Exercise goal: What lines in the records below contain the string "with"? Copy every one.

Records shown:
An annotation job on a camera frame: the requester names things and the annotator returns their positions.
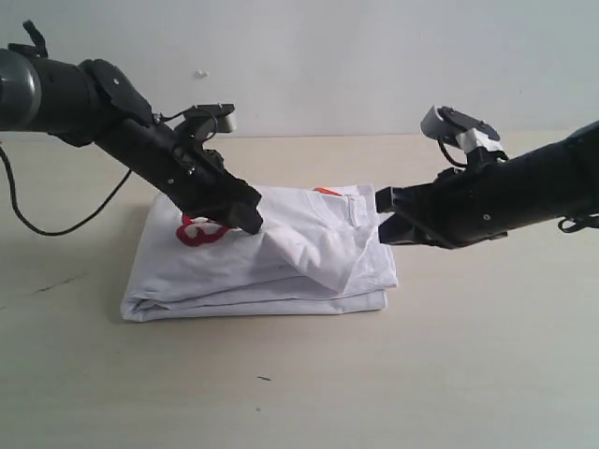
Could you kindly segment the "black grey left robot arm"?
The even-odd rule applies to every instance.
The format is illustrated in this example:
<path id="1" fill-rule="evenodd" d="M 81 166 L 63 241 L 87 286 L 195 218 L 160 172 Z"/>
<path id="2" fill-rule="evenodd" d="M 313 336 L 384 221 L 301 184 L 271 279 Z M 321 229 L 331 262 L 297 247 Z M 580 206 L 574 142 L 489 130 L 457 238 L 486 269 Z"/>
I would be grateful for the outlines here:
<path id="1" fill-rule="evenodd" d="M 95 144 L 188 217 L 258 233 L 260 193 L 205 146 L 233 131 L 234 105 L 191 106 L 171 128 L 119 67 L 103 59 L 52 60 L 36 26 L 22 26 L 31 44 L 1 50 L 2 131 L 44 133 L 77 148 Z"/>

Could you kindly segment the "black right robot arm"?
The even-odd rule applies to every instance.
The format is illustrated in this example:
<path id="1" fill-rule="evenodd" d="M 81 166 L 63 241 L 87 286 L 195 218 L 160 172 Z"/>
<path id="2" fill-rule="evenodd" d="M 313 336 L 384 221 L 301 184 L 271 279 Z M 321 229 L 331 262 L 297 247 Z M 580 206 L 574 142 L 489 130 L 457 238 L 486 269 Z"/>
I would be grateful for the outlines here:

---

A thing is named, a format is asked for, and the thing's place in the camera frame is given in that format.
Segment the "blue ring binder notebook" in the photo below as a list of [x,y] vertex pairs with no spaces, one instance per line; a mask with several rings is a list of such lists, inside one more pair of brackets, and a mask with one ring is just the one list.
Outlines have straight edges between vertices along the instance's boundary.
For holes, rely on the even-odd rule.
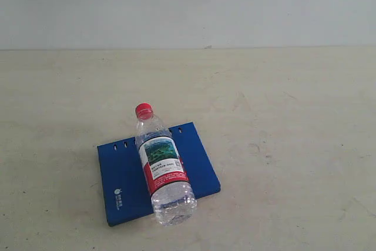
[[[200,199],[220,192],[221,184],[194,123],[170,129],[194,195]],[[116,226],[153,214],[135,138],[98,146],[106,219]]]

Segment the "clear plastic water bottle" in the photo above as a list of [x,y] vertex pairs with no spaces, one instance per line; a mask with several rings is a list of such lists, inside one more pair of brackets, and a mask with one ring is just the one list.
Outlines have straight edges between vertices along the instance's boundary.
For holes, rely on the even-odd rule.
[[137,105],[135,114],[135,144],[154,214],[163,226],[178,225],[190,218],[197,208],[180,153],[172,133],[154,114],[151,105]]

==

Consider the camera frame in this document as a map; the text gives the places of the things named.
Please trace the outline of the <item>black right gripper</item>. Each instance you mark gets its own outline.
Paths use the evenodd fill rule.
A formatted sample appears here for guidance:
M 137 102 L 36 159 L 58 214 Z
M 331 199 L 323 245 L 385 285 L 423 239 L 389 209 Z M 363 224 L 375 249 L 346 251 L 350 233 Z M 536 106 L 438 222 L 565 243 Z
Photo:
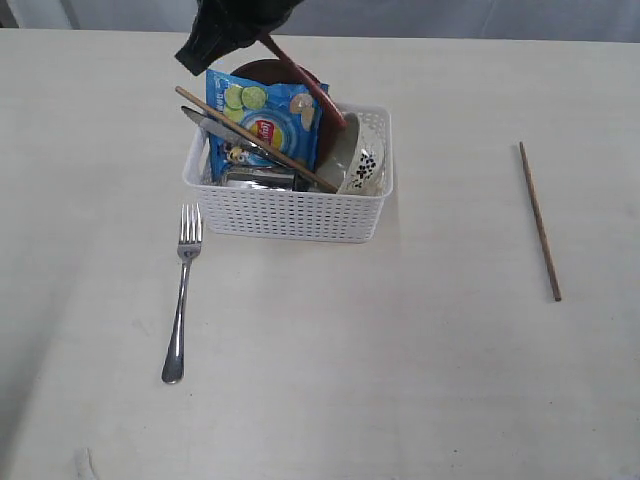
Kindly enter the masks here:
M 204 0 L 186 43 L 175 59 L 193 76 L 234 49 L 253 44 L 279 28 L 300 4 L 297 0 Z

Output of the task:
Segment the "blue ring binder notebook" in the photo below as a list of [x,y] vertex pairs with no spaces, one instance per line; a mask with several rings is a list of such lists, inside one more pair of brackets, and a mask with one ring is just the one list.
Segment the "clear plastic water bottle" in the photo above as a list of [x,y] vertex pairs with no spaces, one instance per line; a mask with several rings is a list of such lists, inside one more pair of brackets, and a mask with one ring is just the one list.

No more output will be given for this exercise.